Water lake in Sverdlovsk Oblast, Russia

Lake Iset (Исетское озеро) is a sweet water lake in Sverdlovsk Oblast, 25 km north-west from the city of Yekaterinburg, on the shore of the lake stands the city Sredneuralsk. It has an area of about 24 km^{2}.

Into the lake many rivers and streams flow, Shitovskoy source, Big Black, Kalynivka, Beryozovka Lebyazhka and Mulyanka. One follows the Iset River. The lake is surrounded by mountains. Several small islands: Solovetsky reds (because of its shape was formerly called "Cap of Monomakh"), Stone (formerly called "The Ship"). At the lakeshore settlements: Sredneuralsk city, village Iset, villages and Koptyaki Murzinka. Iset lake is rich in fish, including rudd, bream, tench, ruff, perch and pike. Acclimatized species such as carp and mirror carp.
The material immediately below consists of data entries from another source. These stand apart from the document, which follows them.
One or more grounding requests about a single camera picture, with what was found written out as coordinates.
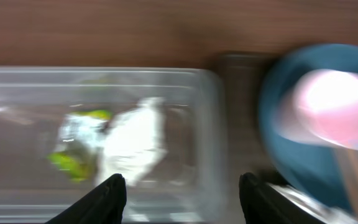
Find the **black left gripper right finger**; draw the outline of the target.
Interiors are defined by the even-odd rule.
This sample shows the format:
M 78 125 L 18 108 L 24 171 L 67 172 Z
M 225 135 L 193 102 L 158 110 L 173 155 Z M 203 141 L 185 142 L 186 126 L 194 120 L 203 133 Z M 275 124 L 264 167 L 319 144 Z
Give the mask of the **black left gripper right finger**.
M 246 224 L 323 224 L 250 172 L 239 177 L 239 198 Z

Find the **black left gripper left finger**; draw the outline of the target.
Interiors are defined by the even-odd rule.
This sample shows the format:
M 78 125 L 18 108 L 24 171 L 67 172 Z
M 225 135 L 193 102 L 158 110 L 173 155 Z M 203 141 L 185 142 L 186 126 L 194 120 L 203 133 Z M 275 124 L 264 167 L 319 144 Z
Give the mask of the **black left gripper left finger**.
M 45 224 L 121 224 L 126 202 L 125 178 L 113 174 Z

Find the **white tissue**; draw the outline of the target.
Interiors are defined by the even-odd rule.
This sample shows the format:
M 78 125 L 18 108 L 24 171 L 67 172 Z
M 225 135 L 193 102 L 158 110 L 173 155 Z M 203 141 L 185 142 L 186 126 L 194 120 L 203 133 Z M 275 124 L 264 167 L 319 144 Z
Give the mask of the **white tissue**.
M 163 102 L 161 97 L 142 98 L 114 117 L 98 157 L 96 185 L 121 174 L 133 187 L 166 156 Z

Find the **green white wrapper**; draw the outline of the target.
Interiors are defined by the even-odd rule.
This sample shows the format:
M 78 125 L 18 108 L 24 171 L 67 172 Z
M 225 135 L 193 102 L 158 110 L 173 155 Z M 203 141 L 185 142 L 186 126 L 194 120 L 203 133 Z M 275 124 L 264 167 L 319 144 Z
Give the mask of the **green white wrapper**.
M 58 129 L 55 149 L 48 155 L 49 161 L 74 182 L 92 178 L 111 118 L 108 110 L 66 114 Z

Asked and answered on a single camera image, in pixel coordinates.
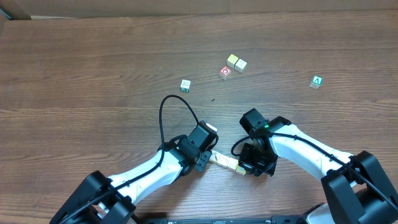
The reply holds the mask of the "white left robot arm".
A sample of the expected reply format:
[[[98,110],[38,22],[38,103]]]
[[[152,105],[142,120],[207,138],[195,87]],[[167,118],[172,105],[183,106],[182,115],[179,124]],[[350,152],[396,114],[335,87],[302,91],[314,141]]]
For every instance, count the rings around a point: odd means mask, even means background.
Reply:
[[[193,169],[202,171],[217,140],[217,129],[200,121],[188,136],[173,138],[152,159],[127,172],[106,177],[94,171],[69,196],[51,223],[133,221],[136,205],[149,194]]]

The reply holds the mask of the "yellow wooden block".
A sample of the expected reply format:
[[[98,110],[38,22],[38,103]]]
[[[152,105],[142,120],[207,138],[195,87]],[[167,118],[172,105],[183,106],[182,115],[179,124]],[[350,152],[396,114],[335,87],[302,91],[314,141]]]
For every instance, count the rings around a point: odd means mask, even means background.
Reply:
[[[227,168],[229,170],[232,170],[233,172],[236,171],[237,167],[239,165],[239,161],[234,159],[234,158],[228,158],[228,164],[227,164]]]

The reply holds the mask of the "red W wooden block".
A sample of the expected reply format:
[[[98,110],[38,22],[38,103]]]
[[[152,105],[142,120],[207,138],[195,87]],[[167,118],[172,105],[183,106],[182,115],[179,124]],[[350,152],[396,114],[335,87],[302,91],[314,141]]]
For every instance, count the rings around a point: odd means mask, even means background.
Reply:
[[[229,164],[229,157],[220,154],[218,156],[218,165],[222,166],[222,167],[228,167]]]

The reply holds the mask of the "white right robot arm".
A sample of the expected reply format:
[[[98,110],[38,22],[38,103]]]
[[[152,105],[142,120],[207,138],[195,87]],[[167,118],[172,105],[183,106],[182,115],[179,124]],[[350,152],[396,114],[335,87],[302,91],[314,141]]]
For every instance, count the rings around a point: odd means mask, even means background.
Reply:
[[[288,119],[268,120],[255,108],[244,113],[239,123],[247,137],[240,140],[244,146],[237,156],[249,173],[273,175],[278,158],[285,158],[321,182],[326,203],[310,209],[301,223],[397,221],[397,192],[370,152],[352,155],[333,149]]]

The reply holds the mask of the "plain wooden block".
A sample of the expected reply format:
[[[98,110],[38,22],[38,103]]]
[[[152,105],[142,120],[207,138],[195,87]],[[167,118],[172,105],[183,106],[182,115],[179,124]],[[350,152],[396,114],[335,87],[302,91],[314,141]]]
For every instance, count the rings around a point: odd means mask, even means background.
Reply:
[[[245,175],[246,174],[246,170],[243,167],[241,167],[241,166],[237,166],[236,170],[235,170],[235,173],[238,173],[238,174],[241,174],[241,175]]]

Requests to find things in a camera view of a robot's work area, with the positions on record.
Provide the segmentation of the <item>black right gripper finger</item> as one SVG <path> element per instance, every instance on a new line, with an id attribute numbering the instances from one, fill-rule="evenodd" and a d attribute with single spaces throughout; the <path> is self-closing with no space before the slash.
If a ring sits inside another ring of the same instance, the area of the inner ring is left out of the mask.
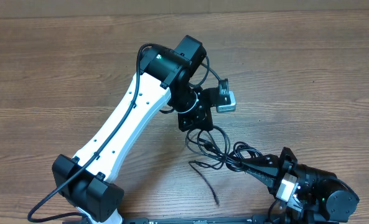
<path id="1" fill-rule="evenodd" d="M 241 163 L 264 174 L 278 174 L 279 172 L 279 157 L 272 154 L 243 159 Z"/>
<path id="2" fill-rule="evenodd" d="M 269 191 L 278 190 L 278 185 L 276 183 L 278 172 L 272 172 L 271 174 L 268 174 L 259 170 L 249 169 L 246 171 L 246 173 L 252 175 L 260 182 L 262 182 L 265 186 L 267 186 Z"/>

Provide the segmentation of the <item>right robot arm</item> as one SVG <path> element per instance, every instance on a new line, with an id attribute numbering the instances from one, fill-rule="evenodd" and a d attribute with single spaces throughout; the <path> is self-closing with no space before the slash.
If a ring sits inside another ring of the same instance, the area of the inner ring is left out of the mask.
<path id="1" fill-rule="evenodd" d="M 242 159 L 245 172 L 267 186 L 275 198 L 263 223 L 346 223 L 357 208 L 358 195 L 328 171 L 300 164 L 290 148 L 280 156 Z"/>

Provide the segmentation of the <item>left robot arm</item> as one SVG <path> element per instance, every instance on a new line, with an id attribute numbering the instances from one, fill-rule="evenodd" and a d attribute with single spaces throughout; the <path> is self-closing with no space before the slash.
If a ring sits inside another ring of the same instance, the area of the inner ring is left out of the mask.
<path id="1" fill-rule="evenodd" d="M 202 43 L 185 36 L 174 49 L 144 44 L 136 73 L 123 99 L 91 141 L 73 157 L 59 155 L 52 172 L 61 196 L 77 208 L 82 223 L 121 223 L 123 190 L 114 184 L 129 150 L 164 106 L 178 114 L 181 131 L 213 128 L 211 107 L 235 108 L 226 80 L 216 88 L 190 83 L 199 66 L 208 66 Z"/>

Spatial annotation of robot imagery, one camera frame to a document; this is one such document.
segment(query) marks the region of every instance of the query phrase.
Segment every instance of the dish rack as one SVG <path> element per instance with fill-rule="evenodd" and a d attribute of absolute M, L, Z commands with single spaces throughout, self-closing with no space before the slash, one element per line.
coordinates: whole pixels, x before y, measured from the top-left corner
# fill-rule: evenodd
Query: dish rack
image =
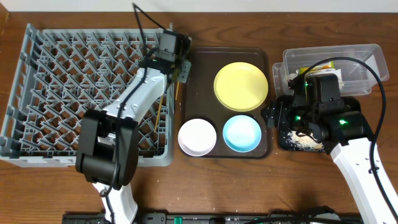
<path fill-rule="evenodd" d="M 0 159 L 21 167 L 75 165 L 81 119 L 120 96 L 160 30 L 39 31 L 28 24 L 0 136 Z M 173 158 L 174 85 L 140 122 L 138 166 L 167 166 Z M 154 130 L 157 110 L 160 120 Z"/>

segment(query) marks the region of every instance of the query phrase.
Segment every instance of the brown tray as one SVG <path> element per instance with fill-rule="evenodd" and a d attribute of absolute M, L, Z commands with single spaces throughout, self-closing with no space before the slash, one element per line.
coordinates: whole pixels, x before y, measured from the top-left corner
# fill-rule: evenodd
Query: brown tray
<path fill-rule="evenodd" d="M 183 123 L 195 118 L 205 119 L 215 127 L 217 132 L 215 147 L 202 157 L 262 159 L 268 156 L 272 150 L 272 131 L 267 128 L 260 111 L 270 101 L 270 86 L 268 86 L 268 96 L 265 102 L 248 112 L 237 112 L 226 108 L 218 101 L 213 89 L 214 79 L 218 71 L 233 62 L 247 62 L 255 65 L 265 74 L 268 84 L 270 84 L 266 54 L 260 49 L 195 47 L 191 52 L 190 61 L 192 68 L 188 81 L 183 88 Z M 260 144 L 250 152 L 236 152 L 229 148 L 223 139 L 224 124 L 227 120 L 239 114 L 254 118 L 262 131 Z"/>

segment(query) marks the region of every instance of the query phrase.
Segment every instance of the wire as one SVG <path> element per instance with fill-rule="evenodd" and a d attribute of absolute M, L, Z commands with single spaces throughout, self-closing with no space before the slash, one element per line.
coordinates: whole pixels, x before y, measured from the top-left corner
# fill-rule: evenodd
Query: wire
<path fill-rule="evenodd" d="M 153 18 L 151 18 L 150 16 L 148 16 L 148 14 L 146 14 L 146 12 L 144 12 L 140 7 L 138 7 L 135 3 L 132 4 L 132 7 L 134 9 L 134 13 L 136 14 L 136 19 L 138 22 L 138 26 L 141 27 L 141 22 L 139 21 L 138 18 L 138 13 L 137 13 L 137 9 L 140 10 L 141 13 L 143 13 L 144 16 L 146 16 L 146 18 L 148 18 L 150 21 L 152 21 L 154 24 L 156 24 L 159 28 L 161 29 L 166 29 L 164 26 L 160 25 L 158 22 L 156 22 Z"/>
<path fill-rule="evenodd" d="M 165 29 L 162 25 L 160 25 L 158 22 L 156 22 L 155 20 L 153 20 L 150 16 L 148 16 L 143 10 L 141 10 L 141 8 L 139 8 L 137 5 L 135 5 L 134 3 L 132 4 L 133 9 L 134 9 L 134 14 L 136 16 L 136 21 L 138 24 L 138 28 L 139 28 L 139 32 L 140 35 L 142 37 L 142 43 L 143 43 L 143 51 L 144 51 L 144 58 L 143 60 L 148 60 L 150 58 L 150 56 L 157 50 L 156 47 L 152 48 L 149 52 L 147 52 L 147 45 L 146 45 L 146 41 L 145 41 L 145 37 L 144 37 L 144 31 L 142 30 L 142 26 L 141 26 L 141 22 L 139 20 L 139 16 L 138 16 L 138 12 L 137 9 L 140 10 L 143 15 L 145 15 L 149 20 L 151 20 L 153 23 L 155 23 L 156 25 L 158 25 L 161 29 Z M 108 189 L 106 191 L 101 191 L 100 192 L 100 196 L 101 197 L 105 197 L 106 198 L 106 204 L 109 208 L 109 211 L 111 212 L 111 216 L 112 216 L 112 224 L 114 223 L 114 212 L 112 210 L 112 206 L 111 203 L 109 201 L 109 193 L 112 191 L 113 186 L 115 185 L 115 183 L 117 182 L 117 178 L 119 177 L 119 170 L 120 170 L 120 165 L 119 165 L 119 138 L 120 138 L 120 119 L 121 119 L 121 115 L 123 112 L 123 108 L 126 105 L 127 101 L 130 99 L 130 97 L 137 91 L 137 89 L 145 82 L 145 79 L 147 77 L 147 66 L 145 66 L 144 69 L 144 75 L 142 76 L 140 82 L 131 90 L 131 92 L 125 97 L 125 99 L 120 103 L 119 105 L 119 110 L 118 110 L 118 115 L 116 117 L 116 129 L 115 129 L 115 168 L 113 171 L 113 176 L 112 176 L 112 181 L 108 187 Z"/>
<path fill-rule="evenodd" d="M 324 224 L 350 224 L 340 220 L 331 220 L 327 218 L 312 218 L 312 217 L 267 217 L 258 220 L 253 220 L 245 224 L 257 224 L 264 222 L 315 222 Z"/>
<path fill-rule="evenodd" d="M 312 141 L 314 141 L 315 143 L 317 143 L 317 144 L 321 144 L 322 142 L 321 141 L 319 141 L 319 140 L 316 140 L 314 137 L 312 137 L 311 136 L 311 133 L 309 132 L 309 130 L 307 130 L 307 129 L 303 129 L 303 128 L 300 128 L 300 129 L 298 129 L 297 131 L 296 131 L 296 136 L 297 137 L 309 137 Z"/>
<path fill-rule="evenodd" d="M 109 212 L 111 212 L 111 223 L 114 223 L 114 212 L 113 212 L 113 208 L 111 205 L 111 201 L 109 200 L 109 196 L 105 197 L 106 200 L 106 205 L 108 206 Z"/>
<path fill-rule="evenodd" d="M 356 63 L 358 63 L 358 64 L 364 66 L 366 69 L 368 69 L 368 70 L 372 73 L 372 75 L 374 76 L 374 78 L 375 78 L 376 81 L 377 81 L 377 84 L 379 85 L 380 92 L 381 92 L 381 98 L 382 98 L 382 107 L 381 107 L 381 114 L 380 114 L 380 118 L 379 118 L 379 123 L 377 124 L 377 128 L 376 128 L 376 130 L 375 130 L 375 132 L 374 132 L 374 137 L 373 137 L 373 139 L 372 139 L 372 141 L 371 141 L 371 148 L 370 148 L 369 156 L 370 156 L 371 170 L 372 170 L 374 179 L 375 179 L 375 181 L 376 181 L 376 183 L 377 183 L 377 186 L 379 187 L 380 193 L 381 193 L 381 195 L 383 196 L 384 200 L 386 201 L 386 204 L 387 204 L 388 208 L 390 209 L 390 211 L 391 211 L 391 213 L 392 213 L 392 216 L 393 216 L 393 217 L 395 218 L 395 220 L 398 222 L 398 214 L 397 214 L 397 212 L 394 210 L 394 207 L 392 206 L 390 200 L 388 199 L 388 196 L 387 196 L 387 194 L 386 194 L 386 191 L 384 190 L 384 188 L 383 188 L 383 186 L 382 186 L 382 184 L 381 184 L 379 175 L 377 174 L 377 169 L 378 169 L 378 167 L 376 167 L 375 161 L 374 161 L 374 148 L 375 148 L 375 146 L 376 146 L 376 140 L 377 140 L 377 137 L 379 136 L 380 129 L 381 129 L 381 125 L 382 125 L 382 123 L 383 123 L 384 114 L 386 113 L 386 93 L 384 92 L 384 87 L 383 87 L 383 85 L 382 85 L 382 83 L 381 83 L 381 81 L 380 81 L 380 78 L 379 78 L 378 75 L 376 74 L 376 72 L 374 72 L 374 70 L 373 70 L 369 65 L 367 65 L 366 63 L 364 63 L 364 62 L 362 62 L 362 61 L 360 61 L 360 60 L 358 60 L 358 59 L 350 58 L 350 57 L 334 57 L 334 58 L 328 58 L 328 59 L 322 60 L 322 61 L 320 61 L 320 62 L 317 62 L 316 64 L 314 64 L 314 65 L 312 65 L 311 67 L 309 67 L 305 72 L 301 73 L 301 74 L 300 74 L 299 76 L 297 76 L 296 78 L 301 79 L 301 78 L 303 78 L 311 69 L 315 68 L 316 66 L 321 65 L 321 64 L 326 63 L 326 62 L 335 61 L 335 60 L 349 60 L 349 61 L 356 62 Z"/>

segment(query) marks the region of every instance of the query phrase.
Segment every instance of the food item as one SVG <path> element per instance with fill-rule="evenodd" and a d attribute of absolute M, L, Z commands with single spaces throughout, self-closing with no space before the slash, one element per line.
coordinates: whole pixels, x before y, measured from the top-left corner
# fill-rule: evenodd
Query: food item
<path fill-rule="evenodd" d="M 314 149 L 318 151 L 323 149 L 322 143 L 319 144 L 308 136 L 299 137 L 296 135 L 296 131 L 291 131 L 287 134 L 287 142 L 292 143 L 292 146 L 294 144 L 294 146 L 304 150 Z"/>
<path fill-rule="evenodd" d="M 309 71 L 307 74 L 310 74 L 312 72 L 316 72 L 322 69 L 329 69 L 329 68 L 335 68 L 335 64 L 333 62 L 327 62 L 327 63 L 323 63 L 321 65 L 317 65 L 315 66 L 315 68 L 311 69 L 311 71 Z M 300 68 L 300 74 L 305 72 L 307 69 L 309 69 L 309 67 L 303 67 Z"/>

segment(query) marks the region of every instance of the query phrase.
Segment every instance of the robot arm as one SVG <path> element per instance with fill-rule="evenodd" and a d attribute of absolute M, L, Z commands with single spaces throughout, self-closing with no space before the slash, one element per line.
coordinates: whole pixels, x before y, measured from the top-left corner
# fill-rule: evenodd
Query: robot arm
<path fill-rule="evenodd" d="M 262 111 L 267 126 L 313 136 L 314 141 L 323 143 L 344 175 L 364 223 L 396 223 L 372 173 L 369 155 L 375 137 L 359 102 L 340 96 L 334 74 L 302 77 L 289 82 L 294 96 L 280 96 Z M 374 157 L 383 189 L 397 210 L 398 196 L 381 164 L 377 146 Z"/>
<path fill-rule="evenodd" d="M 159 48 L 151 50 L 156 50 L 155 58 L 143 59 L 134 80 L 121 96 L 103 111 L 88 110 L 81 121 L 76 170 L 84 174 L 98 192 L 110 187 L 114 189 L 107 198 L 102 198 L 107 220 L 112 220 L 111 214 L 114 213 L 117 224 L 134 221 L 137 203 L 132 197 L 130 181 L 138 164 L 139 122 L 153 102 L 164 94 L 168 82 L 184 81 L 179 76 L 188 77 L 190 62 L 185 60 L 185 56 L 190 42 L 191 39 L 185 35 L 163 30 Z M 145 69 L 146 79 L 141 82 Z M 120 120 L 117 120 L 121 102 L 138 85 L 127 99 Z M 114 146 L 116 123 L 120 126 L 118 159 Z"/>
<path fill-rule="evenodd" d="M 138 85 L 143 75 L 144 68 L 140 68 L 137 71 L 135 79 L 121 94 L 121 96 L 113 104 L 104 108 L 108 116 L 117 117 L 120 102 L 122 102 L 128 93 Z M 144 84 L 141 85 L 128 100 L 128 104 L 126 104 L 125 110 L 122 113 L 122 119 L 129 117 L 137 122 L 142 120 L 153 102 L 164 94 L 166 87 L 166 76 L 159 70 L 148 68 Z M 108 185 L 99 182 L 94 183 L 93 185 L 98 192 L 109 188 Z M 109 203 L 115 212 L 115 223 L 132 223 L 136 216 L 138 206 L 132 197 L 130 183 L 122 186 L 120 190 L 112 190 L 109 193 L 108 198 Z M 105 218 L 107 220 L 111 220 L 111 212 L 106 204 L 106 198 L 103 197 L 101 199 L 106 210 Z"/>
<path fill-rule="evenodd" d="M 354 139 L 348 141 L 347 146 L 342 146 L 339 143 L 330 155 L 347 181 L 363 222 L 396 223 L 371 173 L 369 163 L 370 147 L 371 142 L 367 138 Z M 374 158 L 383 188 L 391 204 L 397 209 L 398 196 L 383 168 L 377 152 L 377 146 L 374 151 Z"/>
In 1850 in the mouth of the river Iset began construction of an earthen dam. Only in 1946 was replaced by an earthen dam on the concrete. Due to this, the lake level rose to the current level. The lake water is used in Sredneuralskaya GRES.

On the shores of the lake, archaeologists found more than a dozen sites of ancient people, dating from the Neolithic to the Iron Age. On one of the islands was found deposited ocher ancient images, but with the rise of the lake level they were flooded.